> [WORK TO BE COMPLETED]: Please filter the data below down to the lines holding the string "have".

> [Collected data]:
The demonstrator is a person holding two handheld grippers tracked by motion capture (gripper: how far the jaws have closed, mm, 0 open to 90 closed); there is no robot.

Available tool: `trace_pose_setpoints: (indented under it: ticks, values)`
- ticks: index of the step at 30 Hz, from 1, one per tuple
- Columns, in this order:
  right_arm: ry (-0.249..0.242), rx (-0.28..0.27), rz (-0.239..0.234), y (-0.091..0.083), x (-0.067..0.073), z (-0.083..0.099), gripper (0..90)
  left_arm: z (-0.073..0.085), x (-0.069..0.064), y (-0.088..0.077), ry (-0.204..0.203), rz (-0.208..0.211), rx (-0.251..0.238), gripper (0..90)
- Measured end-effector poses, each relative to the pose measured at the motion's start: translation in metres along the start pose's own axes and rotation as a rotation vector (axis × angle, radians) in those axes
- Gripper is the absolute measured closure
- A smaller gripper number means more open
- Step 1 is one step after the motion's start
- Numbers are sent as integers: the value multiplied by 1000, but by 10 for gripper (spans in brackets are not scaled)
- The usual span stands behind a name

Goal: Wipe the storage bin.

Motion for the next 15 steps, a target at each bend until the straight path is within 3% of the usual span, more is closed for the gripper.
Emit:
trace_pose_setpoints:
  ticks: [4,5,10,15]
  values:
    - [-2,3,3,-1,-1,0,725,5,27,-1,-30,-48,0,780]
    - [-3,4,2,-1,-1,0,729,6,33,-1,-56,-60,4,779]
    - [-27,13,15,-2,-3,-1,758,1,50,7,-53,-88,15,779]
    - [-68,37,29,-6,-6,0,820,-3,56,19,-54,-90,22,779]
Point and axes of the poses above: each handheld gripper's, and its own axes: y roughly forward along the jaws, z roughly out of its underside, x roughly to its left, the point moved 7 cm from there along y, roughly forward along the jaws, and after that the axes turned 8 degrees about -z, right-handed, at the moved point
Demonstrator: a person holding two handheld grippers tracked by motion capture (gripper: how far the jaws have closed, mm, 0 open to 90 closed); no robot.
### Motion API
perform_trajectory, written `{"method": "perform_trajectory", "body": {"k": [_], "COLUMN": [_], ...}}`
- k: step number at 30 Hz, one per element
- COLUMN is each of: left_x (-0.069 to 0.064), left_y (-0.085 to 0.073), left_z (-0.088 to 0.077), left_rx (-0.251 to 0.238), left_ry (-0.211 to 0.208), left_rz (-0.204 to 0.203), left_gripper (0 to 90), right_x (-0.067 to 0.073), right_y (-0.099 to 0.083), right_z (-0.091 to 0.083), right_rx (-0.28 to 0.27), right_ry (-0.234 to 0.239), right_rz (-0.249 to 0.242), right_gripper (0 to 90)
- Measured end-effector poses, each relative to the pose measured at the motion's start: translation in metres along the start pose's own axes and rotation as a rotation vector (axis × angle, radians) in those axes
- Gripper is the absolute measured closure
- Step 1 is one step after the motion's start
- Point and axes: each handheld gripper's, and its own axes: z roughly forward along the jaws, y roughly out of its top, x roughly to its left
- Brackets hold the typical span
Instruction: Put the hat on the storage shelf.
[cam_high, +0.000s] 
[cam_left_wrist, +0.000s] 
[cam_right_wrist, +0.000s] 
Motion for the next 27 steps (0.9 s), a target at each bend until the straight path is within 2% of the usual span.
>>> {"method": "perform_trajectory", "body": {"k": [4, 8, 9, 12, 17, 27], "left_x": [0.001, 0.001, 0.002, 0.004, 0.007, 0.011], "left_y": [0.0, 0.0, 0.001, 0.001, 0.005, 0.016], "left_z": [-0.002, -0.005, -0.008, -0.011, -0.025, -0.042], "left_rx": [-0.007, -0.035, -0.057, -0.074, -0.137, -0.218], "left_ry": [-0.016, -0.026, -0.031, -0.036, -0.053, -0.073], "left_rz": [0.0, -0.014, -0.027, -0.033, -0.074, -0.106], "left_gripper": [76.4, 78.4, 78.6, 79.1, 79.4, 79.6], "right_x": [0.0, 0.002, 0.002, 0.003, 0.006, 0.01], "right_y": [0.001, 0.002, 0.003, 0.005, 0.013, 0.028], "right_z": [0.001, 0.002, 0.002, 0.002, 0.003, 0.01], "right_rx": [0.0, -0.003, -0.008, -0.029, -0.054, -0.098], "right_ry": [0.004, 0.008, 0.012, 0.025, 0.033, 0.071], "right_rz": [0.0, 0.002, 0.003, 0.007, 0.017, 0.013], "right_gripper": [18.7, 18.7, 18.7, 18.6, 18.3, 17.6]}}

> [YOUR RESPONSE]:
The demonstrator is a person holding two handheld grippers tracked by motion capture (gripper: how far the jaws have closed, mm, 0 open to 90 closed); there is no robot.
Demonstrator: a person holding two handheld grippers tracked by motion capture (gripper: how far the jaws have closed, mm, 0 open to 90 closed); no robot.

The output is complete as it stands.